Setting up a primary key

When I set up my baseball database, I noticed something in the SQL code used to build the tables.  In the CREATE TABLE T-SQL code that was supplied by the Sean Lahman’s baseball database, I saw code that looked like this:

CREATE TABLE [dbo].[Batting](
	[playerID] [varchar](50) NULL,
	[yearID] [varchar](50) NULL,
	[stint] [varchar](50) NULL,
	[teamID] [varchar](50) NULL,
	[lgID] [varchar](50) NULL,
	[G] [varchar](50) NULL,
	[AB] [varchar](50) NULL,
	[R] [varchar](50) NULL,
	[H] [varchar](50) NULL,
	[2B] [varchar](50) NULL,
	[3B] [varchar](50) NULL,
	[HR] [varchar](50) NULL,
	[RBI] [varchar](50) NULL,
	[SB] [varchar](50) NULL,
	[CS] [varchar](50) NULL,
	[BB] [varchar](50) NULL,
	[SO] [varchar](50) NULL,
	[IBB] [varchar](50) NULL,
	[HBP] [varchar](50) NULL,
	[SH] [varchar](50) NULL,
	[SF] [varchar](50) NULL,
	[GIDP] [varchar](50) NULL
) ON [PRIMARY]

Granted, there are a number of things about this code that strikes me, but one thing hit me immediately: all the columns are nullable.  That tells me that there are no primary keys defined.  I checked the other CREATE TABLE statements in the code as well; likewise, all of them had all their columns set to be nullable.

(There are some other things about the CREATE TABLE statements that struck me as well, but I’ll save those topics for another time.  For the purposes of this article, I’ll concentrate on primary keys.)

First, if you’re getting your feet wet with relational databases, it behooves the question…

What is a primary key?

First, I’ll start with a few links that help explain this:

primary key uniquely identifies a row of data.  To illustrate this, here’s an example.

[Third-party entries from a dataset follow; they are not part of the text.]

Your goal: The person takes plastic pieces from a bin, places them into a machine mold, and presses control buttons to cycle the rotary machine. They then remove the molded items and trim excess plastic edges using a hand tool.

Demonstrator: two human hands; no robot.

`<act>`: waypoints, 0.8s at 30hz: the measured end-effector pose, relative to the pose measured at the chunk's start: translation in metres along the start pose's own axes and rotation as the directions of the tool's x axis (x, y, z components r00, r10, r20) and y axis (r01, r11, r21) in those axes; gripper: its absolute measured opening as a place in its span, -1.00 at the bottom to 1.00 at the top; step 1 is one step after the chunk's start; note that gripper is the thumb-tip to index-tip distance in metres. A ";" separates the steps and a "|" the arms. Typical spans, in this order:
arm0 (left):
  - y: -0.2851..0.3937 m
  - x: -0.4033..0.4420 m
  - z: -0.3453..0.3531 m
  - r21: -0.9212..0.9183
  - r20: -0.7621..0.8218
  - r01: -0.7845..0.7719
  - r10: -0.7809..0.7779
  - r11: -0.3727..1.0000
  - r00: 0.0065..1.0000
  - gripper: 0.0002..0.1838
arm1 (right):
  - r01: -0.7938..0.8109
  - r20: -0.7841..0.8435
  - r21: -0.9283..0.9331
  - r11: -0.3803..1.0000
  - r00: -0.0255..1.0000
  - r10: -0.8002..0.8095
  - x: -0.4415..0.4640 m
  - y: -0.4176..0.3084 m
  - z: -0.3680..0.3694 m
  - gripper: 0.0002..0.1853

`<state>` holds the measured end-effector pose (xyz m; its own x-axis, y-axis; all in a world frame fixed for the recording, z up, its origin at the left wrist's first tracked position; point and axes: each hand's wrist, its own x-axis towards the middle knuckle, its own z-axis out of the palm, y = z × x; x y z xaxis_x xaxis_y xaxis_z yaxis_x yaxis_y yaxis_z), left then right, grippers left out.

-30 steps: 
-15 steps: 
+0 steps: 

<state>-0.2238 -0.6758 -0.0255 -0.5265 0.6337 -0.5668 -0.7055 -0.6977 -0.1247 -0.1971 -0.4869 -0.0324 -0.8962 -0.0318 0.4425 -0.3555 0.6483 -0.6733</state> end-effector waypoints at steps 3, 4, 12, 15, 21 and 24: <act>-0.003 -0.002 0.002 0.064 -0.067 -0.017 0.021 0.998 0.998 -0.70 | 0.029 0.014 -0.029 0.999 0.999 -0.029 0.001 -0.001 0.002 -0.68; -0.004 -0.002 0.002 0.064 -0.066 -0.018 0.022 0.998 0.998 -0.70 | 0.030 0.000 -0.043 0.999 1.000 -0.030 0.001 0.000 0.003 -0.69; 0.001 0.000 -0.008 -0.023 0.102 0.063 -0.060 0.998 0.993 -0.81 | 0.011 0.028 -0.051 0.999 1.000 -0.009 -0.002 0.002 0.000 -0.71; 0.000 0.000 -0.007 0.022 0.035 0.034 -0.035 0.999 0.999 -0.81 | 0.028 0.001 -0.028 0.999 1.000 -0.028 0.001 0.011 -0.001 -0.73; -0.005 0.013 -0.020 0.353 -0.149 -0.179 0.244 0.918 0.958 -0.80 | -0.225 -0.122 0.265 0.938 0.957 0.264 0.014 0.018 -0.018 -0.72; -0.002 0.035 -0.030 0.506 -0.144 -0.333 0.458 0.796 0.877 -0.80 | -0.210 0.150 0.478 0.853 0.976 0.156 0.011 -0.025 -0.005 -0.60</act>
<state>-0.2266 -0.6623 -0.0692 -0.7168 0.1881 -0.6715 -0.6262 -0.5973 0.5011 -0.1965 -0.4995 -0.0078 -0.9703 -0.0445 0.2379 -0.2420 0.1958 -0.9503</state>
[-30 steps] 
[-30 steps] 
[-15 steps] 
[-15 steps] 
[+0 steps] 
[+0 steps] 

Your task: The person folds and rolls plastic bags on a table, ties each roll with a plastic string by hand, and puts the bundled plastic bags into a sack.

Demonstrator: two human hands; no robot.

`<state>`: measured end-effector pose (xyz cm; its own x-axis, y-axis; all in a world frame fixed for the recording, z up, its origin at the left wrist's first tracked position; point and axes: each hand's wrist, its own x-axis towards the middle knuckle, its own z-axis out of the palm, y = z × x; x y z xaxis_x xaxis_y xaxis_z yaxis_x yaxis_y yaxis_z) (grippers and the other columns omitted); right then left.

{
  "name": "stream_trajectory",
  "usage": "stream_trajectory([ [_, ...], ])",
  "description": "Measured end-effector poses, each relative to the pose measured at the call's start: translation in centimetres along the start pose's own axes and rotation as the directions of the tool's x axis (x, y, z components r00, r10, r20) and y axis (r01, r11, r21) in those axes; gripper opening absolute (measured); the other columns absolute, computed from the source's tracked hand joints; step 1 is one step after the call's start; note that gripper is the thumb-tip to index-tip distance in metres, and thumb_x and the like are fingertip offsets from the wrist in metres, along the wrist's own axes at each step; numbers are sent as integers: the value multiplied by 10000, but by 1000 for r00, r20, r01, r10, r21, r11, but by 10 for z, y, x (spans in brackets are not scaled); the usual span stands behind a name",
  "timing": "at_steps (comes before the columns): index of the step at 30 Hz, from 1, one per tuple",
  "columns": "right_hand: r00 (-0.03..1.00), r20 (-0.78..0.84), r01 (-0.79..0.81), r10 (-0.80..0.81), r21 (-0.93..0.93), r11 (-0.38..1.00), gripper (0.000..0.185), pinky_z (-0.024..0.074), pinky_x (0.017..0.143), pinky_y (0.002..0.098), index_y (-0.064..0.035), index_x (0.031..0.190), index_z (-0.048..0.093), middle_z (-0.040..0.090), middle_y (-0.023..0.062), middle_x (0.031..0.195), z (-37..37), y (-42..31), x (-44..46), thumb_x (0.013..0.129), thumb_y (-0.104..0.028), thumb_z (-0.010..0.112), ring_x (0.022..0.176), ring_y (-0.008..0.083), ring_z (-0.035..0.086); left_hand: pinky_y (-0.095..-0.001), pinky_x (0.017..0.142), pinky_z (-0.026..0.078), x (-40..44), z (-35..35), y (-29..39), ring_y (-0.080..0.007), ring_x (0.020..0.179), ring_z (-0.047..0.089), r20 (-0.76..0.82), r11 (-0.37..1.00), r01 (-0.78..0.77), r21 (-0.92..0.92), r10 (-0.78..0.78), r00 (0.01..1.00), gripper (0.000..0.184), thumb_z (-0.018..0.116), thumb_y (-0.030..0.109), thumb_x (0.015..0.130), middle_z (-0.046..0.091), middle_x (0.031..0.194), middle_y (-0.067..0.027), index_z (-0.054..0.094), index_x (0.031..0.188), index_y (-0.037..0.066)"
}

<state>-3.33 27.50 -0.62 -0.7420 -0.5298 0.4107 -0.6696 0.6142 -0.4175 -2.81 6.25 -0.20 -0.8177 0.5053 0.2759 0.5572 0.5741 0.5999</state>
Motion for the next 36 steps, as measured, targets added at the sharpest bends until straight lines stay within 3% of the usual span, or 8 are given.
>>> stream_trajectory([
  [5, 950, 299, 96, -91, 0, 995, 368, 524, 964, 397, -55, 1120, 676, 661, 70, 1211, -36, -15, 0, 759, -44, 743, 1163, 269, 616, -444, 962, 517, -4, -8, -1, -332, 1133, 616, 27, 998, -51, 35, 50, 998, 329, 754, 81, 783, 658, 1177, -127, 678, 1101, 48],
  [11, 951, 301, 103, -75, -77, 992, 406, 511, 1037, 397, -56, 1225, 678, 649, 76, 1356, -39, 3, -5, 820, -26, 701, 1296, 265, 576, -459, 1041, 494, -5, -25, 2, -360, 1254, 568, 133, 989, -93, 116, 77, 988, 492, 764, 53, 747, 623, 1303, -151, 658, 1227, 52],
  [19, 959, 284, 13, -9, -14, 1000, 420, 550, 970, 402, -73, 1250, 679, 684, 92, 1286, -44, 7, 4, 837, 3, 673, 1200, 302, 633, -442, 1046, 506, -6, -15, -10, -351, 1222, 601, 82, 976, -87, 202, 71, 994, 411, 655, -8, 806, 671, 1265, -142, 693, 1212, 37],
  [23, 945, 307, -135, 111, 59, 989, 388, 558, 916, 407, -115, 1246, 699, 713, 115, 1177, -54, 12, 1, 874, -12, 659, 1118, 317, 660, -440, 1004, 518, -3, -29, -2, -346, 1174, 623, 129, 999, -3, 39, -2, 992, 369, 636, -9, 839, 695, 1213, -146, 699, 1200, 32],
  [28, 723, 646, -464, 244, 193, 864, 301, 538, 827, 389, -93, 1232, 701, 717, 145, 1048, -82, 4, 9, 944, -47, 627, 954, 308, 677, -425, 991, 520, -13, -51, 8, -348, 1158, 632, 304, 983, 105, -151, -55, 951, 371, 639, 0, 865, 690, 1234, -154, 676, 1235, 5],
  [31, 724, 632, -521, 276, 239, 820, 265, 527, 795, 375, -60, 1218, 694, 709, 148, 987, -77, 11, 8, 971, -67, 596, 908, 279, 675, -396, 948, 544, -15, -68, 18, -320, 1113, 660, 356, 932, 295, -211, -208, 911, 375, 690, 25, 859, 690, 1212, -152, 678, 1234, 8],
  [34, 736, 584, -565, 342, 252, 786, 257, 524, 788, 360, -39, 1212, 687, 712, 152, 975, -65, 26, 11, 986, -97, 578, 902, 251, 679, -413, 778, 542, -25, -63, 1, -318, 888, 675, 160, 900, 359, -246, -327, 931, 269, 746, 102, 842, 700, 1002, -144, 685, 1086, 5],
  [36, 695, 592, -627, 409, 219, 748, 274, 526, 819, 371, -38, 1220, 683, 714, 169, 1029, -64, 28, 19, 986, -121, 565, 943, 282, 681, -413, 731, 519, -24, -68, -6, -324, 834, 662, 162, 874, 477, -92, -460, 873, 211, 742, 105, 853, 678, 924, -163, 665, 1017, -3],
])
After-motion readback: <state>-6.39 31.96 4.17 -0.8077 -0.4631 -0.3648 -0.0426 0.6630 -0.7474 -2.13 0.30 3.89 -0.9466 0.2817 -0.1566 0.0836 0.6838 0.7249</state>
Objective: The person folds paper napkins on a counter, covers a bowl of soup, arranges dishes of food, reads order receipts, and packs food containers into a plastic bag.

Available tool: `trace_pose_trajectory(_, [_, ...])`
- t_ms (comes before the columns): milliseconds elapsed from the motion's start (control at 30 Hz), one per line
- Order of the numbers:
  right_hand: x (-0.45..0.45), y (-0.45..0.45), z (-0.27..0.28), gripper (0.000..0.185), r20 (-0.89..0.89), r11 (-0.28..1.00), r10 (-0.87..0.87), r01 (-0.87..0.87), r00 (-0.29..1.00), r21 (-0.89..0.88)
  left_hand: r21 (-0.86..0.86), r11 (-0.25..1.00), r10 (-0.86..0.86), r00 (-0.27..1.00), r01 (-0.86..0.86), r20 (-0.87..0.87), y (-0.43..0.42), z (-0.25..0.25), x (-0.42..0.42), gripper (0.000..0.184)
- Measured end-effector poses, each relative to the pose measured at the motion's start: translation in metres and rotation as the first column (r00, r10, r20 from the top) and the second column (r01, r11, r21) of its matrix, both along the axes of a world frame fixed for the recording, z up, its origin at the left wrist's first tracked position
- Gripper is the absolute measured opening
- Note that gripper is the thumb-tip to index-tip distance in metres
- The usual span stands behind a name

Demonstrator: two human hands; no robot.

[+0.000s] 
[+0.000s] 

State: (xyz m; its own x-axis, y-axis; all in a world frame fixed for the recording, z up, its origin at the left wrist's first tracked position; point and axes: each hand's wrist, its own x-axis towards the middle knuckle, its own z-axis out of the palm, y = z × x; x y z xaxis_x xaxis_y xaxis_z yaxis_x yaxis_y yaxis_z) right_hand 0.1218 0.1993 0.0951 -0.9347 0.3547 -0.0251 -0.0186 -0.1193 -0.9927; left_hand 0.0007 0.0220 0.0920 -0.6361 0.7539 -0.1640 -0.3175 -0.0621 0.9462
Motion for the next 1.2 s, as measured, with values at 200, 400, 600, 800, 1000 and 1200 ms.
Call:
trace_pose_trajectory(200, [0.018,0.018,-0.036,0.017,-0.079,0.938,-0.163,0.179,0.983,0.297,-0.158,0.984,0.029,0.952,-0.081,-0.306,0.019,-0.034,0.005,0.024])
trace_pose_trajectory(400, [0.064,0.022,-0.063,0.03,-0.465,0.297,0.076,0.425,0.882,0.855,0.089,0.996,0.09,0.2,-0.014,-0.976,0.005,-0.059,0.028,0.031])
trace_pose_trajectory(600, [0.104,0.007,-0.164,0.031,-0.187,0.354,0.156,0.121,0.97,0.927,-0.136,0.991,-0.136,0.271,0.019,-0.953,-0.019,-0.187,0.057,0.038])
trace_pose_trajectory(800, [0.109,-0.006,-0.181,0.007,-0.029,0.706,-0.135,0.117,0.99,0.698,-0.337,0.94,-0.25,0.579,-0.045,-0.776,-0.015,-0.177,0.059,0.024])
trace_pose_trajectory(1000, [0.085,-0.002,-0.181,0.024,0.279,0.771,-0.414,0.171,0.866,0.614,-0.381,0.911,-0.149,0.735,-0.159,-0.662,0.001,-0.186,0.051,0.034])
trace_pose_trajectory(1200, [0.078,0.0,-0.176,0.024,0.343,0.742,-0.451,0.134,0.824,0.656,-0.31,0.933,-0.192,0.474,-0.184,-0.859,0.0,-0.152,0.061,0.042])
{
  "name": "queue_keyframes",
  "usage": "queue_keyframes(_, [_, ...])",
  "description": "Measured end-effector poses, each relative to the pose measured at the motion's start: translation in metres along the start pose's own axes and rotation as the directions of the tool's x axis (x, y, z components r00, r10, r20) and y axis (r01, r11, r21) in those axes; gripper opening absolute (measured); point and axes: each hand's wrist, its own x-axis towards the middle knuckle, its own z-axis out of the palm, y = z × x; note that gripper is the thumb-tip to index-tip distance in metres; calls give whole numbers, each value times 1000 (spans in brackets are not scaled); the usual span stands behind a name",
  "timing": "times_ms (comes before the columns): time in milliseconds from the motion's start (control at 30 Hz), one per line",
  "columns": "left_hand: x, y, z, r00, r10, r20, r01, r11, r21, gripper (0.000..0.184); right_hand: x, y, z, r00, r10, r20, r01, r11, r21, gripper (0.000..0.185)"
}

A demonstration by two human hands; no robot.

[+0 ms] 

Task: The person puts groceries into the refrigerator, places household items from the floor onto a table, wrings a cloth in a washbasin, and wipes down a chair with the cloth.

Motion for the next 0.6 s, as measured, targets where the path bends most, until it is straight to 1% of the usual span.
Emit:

Let’s say we have a person named John Smith taking night classes at State University.  In his database file (which, for the purposes of this example, has his name and address), he has the following information:

Name Address
John Smith 123 Main Street

Now, let’s say his son, John Smith Jr. (who lives at the same address) enrolls at State University (for the purposes of this example, let’s assume the database doesn’t allow suffixes like “Jr.”).  He is entered in the database.  So now, you have this.

Name Address
John Smith 123 Main Street
John Smith 123 Main Street

How do you know which record is which?  Answer: you don’t.  So, let’s add an ID column to our table.

ID Name Address
1 John Smith 123 Main Street
2 John Smith 123 Main Street

Now we know that we have two different records for two different people who are both named John Smith who live at 123 Main Street.

Granted, this is an overly-simplistic example, but the point is that the ID column — which is always unique and is never NULL — uniquely identifies each row.

So now that we know what a primary key is, let’s go back to our baseball database.

Creating primary keys for our baseball tables

We could create an ID column for our baseball tables, but I don’t want to do that here.  Instead, I want to make use of existing columns for our primary keys.  I’ll start with the MASTER table, which keeps track of ballplayers.

I ran a simple SELECT * FROM MASTER to get an idea of what’s in the table.  Running the query gave me this.

BaseballMasterQuery

I noted a couple of things.  First, I see a column called “playerID” which could be unique and used as a primary key.  Second, I see that the table contains 18,846 rows.  So can I use “playerID” for my primary key?  Let’s find out.

I ran two query statements.  The first gives me a count of unique entries I have for “playerID.”  The second tells me if any NULL values for “playerID” exist.

Here’s what I got.

BaseballMasterPlayerID.png

The first statement returns 18,846, which matches the number of rows in my earlier query, telling me that all values are unique.  The second statement doesn’t return anything, which tells me that there are no NULL values for “playerID.”  Therefore, the “playerID” column can be used as the primary key for this table.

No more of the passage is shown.